I'm well paid. I basically go out of the country on leave annually. I am sent to the States only every 18 months.

[How does your work affect your family life?]

The twelve-hour days I mentioned go six days a week. This has a very strong impact on family life, in fact. On the plus side, my house is only about a mile from here. So when I'm not traveling, I'm home daily for lunch, which I wouldn't be able to do in the States. I'd probably be working just as long hours in the States. And when you're living here, when you're out socializing with people, you're also probably dealing with work. It becomes a 24-hour a day job, 7 days a week. That's why I think one does need to get out of the work environment occasionally. If I were working in the States, I think I would do a better job of separating myself from work.

We're so close to the equator in Ghana that it's dark when you get out of work. That makes it hard to get exercise. I'd say things are less balanced here than they are in the States. And you're out of touch with your family back home--that's difficult, especially for my wife who comes from a large and very close family. My wife works here as well, for another non-profit organization, and I think that's good.
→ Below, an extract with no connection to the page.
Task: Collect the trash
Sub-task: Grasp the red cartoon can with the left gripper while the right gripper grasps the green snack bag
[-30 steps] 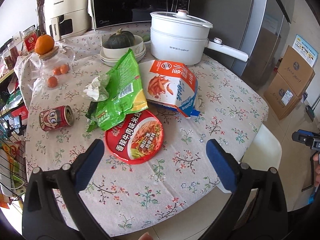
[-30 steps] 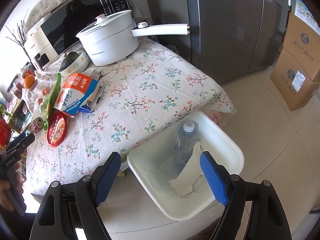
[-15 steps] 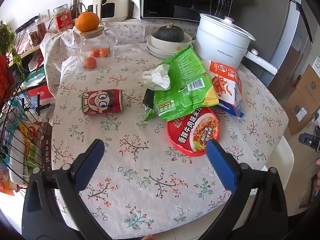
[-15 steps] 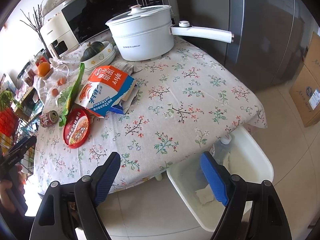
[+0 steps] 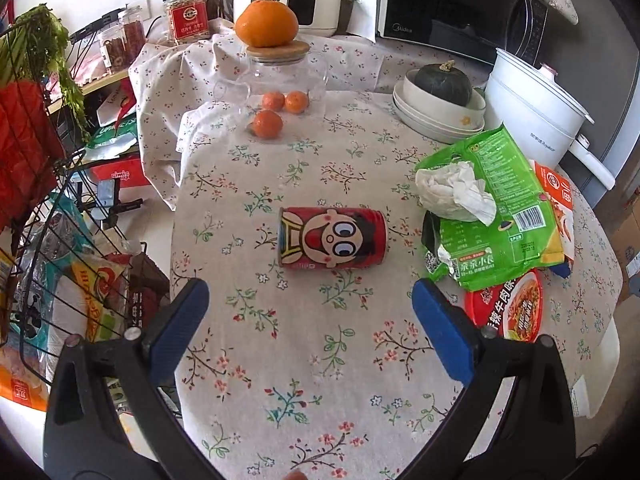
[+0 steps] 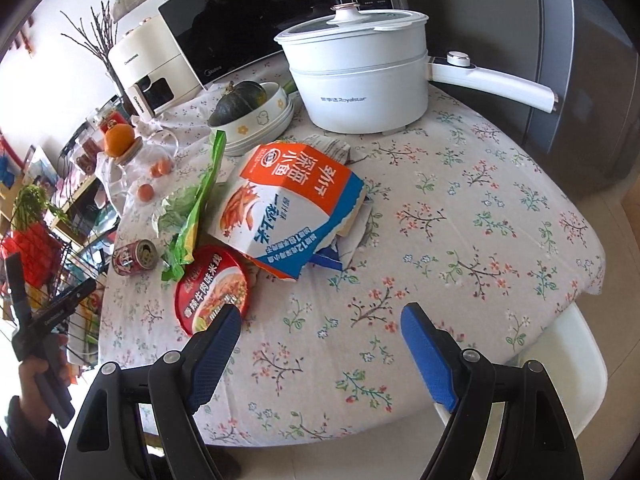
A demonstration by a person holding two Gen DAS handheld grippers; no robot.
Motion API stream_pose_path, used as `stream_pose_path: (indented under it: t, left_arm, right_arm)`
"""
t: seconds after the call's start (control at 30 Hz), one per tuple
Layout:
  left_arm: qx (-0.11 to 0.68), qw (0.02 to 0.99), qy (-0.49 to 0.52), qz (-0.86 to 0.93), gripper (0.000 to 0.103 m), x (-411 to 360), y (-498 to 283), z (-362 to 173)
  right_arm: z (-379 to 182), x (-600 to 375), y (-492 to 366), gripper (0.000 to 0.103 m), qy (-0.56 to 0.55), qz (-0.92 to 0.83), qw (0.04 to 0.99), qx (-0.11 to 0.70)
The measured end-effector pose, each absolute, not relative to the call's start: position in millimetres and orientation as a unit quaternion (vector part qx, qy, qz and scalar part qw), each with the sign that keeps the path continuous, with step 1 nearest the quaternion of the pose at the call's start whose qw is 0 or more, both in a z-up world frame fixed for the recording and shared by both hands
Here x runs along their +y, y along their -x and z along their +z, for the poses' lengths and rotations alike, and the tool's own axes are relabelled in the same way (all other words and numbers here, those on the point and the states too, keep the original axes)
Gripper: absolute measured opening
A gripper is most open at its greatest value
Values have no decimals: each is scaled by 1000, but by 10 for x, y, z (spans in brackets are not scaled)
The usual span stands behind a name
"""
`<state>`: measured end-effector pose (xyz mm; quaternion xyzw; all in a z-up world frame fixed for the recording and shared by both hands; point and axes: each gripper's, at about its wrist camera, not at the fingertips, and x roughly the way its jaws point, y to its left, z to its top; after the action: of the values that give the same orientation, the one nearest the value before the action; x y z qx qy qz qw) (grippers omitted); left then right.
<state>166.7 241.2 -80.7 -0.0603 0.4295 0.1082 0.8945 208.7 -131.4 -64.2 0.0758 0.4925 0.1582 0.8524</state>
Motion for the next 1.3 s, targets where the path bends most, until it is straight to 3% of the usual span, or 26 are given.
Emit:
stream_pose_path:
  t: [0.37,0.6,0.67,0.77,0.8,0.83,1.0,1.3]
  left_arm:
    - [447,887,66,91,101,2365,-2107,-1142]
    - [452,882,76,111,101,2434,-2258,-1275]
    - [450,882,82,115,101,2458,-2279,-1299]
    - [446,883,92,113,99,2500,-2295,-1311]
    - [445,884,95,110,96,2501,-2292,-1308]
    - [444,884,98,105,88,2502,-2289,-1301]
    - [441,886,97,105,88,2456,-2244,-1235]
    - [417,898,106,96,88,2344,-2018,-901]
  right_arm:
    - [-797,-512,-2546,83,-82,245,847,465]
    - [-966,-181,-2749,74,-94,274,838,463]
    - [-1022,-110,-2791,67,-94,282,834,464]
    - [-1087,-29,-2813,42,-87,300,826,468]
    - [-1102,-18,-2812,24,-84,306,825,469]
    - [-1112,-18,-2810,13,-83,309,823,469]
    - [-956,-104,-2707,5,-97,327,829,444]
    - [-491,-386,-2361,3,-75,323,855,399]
She is a consultant, so she controls her work time. She certainly spends more time with our son than I know she would in the States. So there's a trade off between health care and quality time with your children.

[Do you have a philosophy of work that you could summarize?]

Well, yes. I think people who work for me would say I have a philosophy of challenging people and pushing them to their limits, not letting them give up easily on things, challenging them to be creative. And I do that to myself as well.